- Opening Delimiter -

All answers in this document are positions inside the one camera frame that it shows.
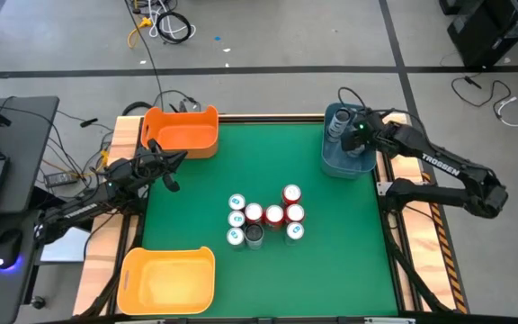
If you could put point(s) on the black caster wheel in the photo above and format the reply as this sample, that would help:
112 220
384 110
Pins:
38 302

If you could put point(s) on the white sheet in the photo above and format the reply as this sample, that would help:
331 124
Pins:
65 247

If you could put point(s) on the black power adapter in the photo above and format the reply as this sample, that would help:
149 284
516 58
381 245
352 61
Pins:
60 179

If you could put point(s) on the yellow plastic bin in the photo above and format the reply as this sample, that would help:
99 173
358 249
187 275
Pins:
164 283

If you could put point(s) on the slim silver can blue tab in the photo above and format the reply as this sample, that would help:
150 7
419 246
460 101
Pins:
236 218
295 231
237 201
235 236

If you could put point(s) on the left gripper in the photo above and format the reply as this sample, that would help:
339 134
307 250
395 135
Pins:
153 162

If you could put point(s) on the green table mat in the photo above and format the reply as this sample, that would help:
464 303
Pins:
331 270

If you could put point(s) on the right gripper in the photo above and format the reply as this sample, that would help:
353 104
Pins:
362 135

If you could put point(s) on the dark grey desk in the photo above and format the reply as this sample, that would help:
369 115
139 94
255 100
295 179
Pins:
29 148

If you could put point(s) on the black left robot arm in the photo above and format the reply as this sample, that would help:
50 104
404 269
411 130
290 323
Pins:
83 209

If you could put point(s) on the white mounting bracket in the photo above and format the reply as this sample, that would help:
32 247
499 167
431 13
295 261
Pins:
382 188

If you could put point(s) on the blue plastic bin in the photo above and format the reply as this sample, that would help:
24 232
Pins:
344 167

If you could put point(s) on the yellow black hazard tape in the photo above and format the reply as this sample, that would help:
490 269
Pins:
449 258

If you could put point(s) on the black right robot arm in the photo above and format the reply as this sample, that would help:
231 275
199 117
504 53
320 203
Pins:
443 164

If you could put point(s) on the large black equipment case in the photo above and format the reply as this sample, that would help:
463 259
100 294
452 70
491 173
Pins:
493 31

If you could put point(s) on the red Fanta can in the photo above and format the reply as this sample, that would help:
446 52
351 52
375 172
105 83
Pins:
253 212
292 193
295 213

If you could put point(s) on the black computer mouse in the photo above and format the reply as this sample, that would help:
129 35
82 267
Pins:
8 246

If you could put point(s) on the orange plastic bin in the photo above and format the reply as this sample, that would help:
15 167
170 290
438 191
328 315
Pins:
182 135

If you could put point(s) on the white can black top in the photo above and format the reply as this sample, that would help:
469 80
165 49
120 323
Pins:
339 119
254 234

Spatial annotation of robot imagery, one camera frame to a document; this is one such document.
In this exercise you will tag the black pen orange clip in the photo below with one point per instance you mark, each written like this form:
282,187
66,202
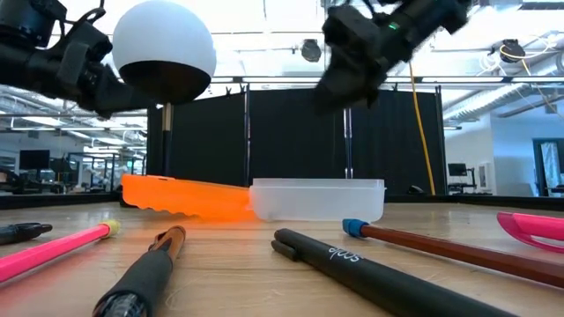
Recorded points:
141,277

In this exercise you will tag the orange plastic box lid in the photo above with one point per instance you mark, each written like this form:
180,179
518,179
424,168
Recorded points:
185,198

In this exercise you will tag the black pen white print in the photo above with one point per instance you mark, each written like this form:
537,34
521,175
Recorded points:
352,264

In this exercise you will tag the brown pencil blue eraser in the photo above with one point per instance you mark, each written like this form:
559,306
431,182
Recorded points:
440,248

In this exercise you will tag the white globe lamp black base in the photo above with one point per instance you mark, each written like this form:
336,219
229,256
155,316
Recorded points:
163,39

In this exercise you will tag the round black ceiling fixture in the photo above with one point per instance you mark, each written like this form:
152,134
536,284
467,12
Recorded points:
311,50
512,50

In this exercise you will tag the clear plastic supply box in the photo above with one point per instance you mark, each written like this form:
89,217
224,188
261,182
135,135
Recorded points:
317,202

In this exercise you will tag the pink pen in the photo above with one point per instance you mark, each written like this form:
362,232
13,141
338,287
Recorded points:
537,225

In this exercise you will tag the black partition screen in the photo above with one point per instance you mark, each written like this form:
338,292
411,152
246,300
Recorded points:
286,141

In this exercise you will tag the white framed picture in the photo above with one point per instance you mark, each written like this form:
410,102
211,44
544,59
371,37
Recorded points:
484,176

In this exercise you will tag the black aluminium table frame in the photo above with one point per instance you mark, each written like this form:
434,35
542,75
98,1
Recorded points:
44,200

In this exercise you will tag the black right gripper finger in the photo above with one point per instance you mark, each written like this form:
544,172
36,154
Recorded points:
348,90

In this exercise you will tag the pink pencil yellow eraser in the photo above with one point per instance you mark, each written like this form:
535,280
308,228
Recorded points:
53,248

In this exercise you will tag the small black monitor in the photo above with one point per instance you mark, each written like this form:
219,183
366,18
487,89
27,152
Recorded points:
457,169

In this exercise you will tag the slim black pen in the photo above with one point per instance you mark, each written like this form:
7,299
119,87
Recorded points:
22,232

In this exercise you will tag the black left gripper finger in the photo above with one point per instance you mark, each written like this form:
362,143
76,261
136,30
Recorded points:
119,99

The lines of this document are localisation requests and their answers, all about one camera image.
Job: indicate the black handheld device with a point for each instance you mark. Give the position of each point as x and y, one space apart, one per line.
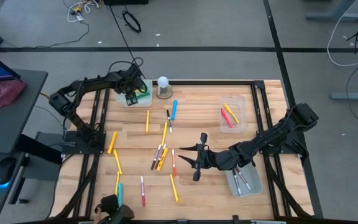
117 214

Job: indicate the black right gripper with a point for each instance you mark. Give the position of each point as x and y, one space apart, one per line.
211 158

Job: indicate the orange Expo marker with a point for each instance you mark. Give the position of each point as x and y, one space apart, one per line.
173 163

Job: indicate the grey desk base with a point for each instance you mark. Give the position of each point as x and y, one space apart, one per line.
42 168

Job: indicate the black box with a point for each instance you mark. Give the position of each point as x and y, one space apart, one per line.
126 2

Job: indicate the dark grey desk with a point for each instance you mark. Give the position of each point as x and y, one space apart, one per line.
8 130

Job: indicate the grey table foot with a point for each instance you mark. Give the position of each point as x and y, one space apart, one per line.
353 95
334 17

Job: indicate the black computer mouse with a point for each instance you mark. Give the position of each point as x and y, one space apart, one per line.
5 169

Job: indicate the brown Expo marker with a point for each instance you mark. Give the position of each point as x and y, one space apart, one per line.
163 147
243 180
154 161

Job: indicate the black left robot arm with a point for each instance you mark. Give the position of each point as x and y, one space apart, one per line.
89 84

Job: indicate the blue highlighter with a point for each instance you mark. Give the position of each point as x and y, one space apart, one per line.
174 109

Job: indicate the yellow Sharpie highlighter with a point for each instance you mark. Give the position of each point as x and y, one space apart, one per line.
164 157
112 142

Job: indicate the teal highlighter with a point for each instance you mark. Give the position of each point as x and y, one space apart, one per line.
120 189

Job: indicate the thin yellow highlighter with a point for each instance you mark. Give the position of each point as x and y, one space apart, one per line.
147 121
231 113
174 188
164 133
117 183
117 161

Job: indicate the clear plastic bin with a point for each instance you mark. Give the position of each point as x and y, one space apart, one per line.
241 124

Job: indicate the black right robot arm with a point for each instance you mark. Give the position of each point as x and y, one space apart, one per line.
275 137

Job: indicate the thin red highlighter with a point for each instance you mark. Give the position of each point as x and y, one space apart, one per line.
226 118

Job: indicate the green highlighter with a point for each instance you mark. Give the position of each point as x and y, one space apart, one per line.
144 94

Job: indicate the white plastic bin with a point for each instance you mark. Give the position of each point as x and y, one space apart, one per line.
145 102

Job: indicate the grey plastic bin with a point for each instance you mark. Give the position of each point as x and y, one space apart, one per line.
255 186

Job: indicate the white light bulb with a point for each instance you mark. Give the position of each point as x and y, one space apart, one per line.
163 82

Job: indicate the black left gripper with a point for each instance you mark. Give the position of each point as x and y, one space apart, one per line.
130 81

- Closing Delimiter -

Problem to work on
Please give the number of lines in the entries that contain the word "finger", and nothing besides it.

Response box
2